As previously reported by DeSmog, IOGCC‘s North Dakota representative – Lynn Helms, director of mineral resources for the North Dakota Industrial Commission and former employee of the oil and gas company Hess Corporation – has employed his relationship with Hoeven’s most senior staffer to garner congressional support for swapping regulatory control of oil and gas production on federal lands. That staffer is Ryan Bernstein and he serves as chief of staff and legal counsel for Sen. Hoeven.
Bernstein has $100,000-$250,000 invested in oil and gas minerals through his company Hills and Prairie Properties LLC, according to his 2017 congressional personal financial disclosure forms reviewed by DeSmog.
Bernstein, at the behest of IOGCC, also prompted a Congressional Research Service (CRS) study on the legality of the land transfer idea, with the service concluding it would violate federal law unless new congressional legislation is enacted. That study was never published by CRS, but was obtained in a records request by DeSmog, and appears to be the potential impetus behind introduction of the ONSHORE Act.
Helms, who sat on IOGCC‘s resolutions committee when he first spearheaded the idea of the land transfer, also advocated for the ONSHORE Act during a congressional hearing.
IPAA also came out in support of the ONSHORE Act in a hearing held by the U.S. House Subcommittee on Energy and Mineral Resources. The lobbying group pointed to the IOGCC model resolution in its testimony.
“IPAA strongly supports efforts to delegate primary regulatory authority for oil and natural gas activities on federal land to the states,” said the IPAA official. “We support the IOGCC resolution and believe the mechanism outlined in the ONSHORE Act provides a workable process to achieve that objective.”

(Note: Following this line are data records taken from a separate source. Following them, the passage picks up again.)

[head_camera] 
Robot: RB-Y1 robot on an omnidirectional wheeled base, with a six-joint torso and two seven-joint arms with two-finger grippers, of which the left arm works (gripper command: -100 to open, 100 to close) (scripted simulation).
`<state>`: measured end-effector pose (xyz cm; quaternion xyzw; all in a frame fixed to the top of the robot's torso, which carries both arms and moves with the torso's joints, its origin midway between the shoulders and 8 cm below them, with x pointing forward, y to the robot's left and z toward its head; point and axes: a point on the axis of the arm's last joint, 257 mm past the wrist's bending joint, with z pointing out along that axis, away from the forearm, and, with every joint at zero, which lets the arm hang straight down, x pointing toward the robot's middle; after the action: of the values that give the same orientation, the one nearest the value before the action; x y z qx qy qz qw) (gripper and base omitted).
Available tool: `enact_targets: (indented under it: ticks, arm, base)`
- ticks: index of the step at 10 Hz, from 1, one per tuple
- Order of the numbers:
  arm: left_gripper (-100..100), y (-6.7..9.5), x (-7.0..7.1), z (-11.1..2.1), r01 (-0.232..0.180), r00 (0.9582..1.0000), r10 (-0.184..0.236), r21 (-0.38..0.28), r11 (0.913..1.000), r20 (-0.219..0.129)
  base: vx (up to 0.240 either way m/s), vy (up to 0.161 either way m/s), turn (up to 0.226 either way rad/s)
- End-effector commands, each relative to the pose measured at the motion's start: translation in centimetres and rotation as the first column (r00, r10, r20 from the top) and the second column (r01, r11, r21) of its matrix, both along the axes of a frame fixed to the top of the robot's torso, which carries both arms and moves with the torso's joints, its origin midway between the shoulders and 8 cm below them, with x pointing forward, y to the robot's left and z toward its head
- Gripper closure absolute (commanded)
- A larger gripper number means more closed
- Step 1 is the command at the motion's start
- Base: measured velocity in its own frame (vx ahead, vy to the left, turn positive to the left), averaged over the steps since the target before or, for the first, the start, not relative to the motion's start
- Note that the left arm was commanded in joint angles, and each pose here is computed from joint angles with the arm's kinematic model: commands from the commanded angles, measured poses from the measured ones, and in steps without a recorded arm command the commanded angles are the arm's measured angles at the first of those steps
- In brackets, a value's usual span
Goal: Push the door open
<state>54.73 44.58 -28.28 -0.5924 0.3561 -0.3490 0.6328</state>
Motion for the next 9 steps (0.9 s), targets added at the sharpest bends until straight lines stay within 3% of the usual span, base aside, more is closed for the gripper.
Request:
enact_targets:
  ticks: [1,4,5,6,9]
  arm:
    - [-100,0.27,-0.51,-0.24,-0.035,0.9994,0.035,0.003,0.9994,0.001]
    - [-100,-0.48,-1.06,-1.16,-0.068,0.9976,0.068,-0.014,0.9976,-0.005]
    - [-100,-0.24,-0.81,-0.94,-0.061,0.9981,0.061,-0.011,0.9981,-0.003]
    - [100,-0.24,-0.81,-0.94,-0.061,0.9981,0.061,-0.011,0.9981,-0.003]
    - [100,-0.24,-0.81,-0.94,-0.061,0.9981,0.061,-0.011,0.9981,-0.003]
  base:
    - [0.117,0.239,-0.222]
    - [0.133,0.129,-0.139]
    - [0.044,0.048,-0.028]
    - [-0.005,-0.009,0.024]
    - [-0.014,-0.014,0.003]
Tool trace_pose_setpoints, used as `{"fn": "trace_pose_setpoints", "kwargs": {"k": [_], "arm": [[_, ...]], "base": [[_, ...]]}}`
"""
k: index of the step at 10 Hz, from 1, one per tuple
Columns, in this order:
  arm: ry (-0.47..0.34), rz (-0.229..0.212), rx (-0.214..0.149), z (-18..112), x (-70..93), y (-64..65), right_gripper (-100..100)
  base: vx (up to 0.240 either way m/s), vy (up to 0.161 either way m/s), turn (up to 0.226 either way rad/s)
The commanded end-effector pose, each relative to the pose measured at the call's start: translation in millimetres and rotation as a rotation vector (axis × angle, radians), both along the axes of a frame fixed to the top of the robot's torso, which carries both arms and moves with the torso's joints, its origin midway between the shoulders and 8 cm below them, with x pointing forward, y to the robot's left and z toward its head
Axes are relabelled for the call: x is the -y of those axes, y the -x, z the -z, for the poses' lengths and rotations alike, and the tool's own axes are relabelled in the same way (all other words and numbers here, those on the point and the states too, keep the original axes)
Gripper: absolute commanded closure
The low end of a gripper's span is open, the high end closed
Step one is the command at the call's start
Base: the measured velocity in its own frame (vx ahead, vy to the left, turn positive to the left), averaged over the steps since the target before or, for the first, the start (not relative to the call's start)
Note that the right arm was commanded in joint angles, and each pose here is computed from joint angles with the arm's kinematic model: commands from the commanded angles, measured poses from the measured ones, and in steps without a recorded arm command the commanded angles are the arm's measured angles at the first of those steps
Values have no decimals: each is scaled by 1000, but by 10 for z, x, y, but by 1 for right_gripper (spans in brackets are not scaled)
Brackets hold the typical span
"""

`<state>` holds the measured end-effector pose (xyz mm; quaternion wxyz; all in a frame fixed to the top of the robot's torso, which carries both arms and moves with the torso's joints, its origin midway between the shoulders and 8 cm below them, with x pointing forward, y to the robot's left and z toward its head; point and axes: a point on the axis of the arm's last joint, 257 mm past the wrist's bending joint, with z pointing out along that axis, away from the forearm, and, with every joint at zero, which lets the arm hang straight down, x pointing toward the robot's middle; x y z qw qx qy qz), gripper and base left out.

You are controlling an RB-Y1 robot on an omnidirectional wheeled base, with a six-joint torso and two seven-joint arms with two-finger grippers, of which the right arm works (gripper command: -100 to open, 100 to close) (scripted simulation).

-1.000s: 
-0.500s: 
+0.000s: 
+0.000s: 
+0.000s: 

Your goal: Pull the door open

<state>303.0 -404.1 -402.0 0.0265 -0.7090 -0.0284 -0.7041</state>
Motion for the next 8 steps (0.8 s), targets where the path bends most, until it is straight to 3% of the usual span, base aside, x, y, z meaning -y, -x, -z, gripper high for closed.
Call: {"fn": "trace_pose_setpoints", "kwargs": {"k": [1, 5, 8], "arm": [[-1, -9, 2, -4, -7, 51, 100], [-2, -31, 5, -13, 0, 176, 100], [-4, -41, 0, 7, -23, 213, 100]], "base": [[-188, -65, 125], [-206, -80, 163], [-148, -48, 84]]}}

IOGCC’s Alaska representative – Cathy Foerster, commissioner for the Alaska Oil and Gas Conservation Commission – also testified at that hearing in support of the land swap idea, pointing to IOGCC‘s ability to carry it out if it became public policy.
Environmental groups, however, feel differently about the matter and 39 of them decried the ONSHORE Act in a letter.
“Federal agencies are required by law to manage our public lands and resources for multiple use – including environmental protection and community health – for present and future generations,” they wrote. “States, on the other hand, often lack the funding, staffing, and expertise necessary to manage the workload that is associated with overseeing federal oil and gas development. Many states currently lack the resources to manage their own oil and gas programs.”
‘No request will go unanswered’
The Western Values Project, an advocacy group focused on energy and public lands issues in the American West, has decried what it discovered in its FOIA request, saying the findings convey how the interests between the oil and gas industry and the Interior Department seem to have fused in the Trump era.
“These emails show the level of influence by oil and gas industry trade groups and lobbyists being granted by Interior political appointees on critical public land decisions. Across the board, it appears no request will go unanswered and will likely end up being fulfilled by Interior,” said Jayson O’Neill, deputy director of the group, in a press release. “We already knew Secretary Zinke was beholden to oil and gas lobbyists and special interests, but the extent to which it has permeated across Interior should concern everyone that values public lands.”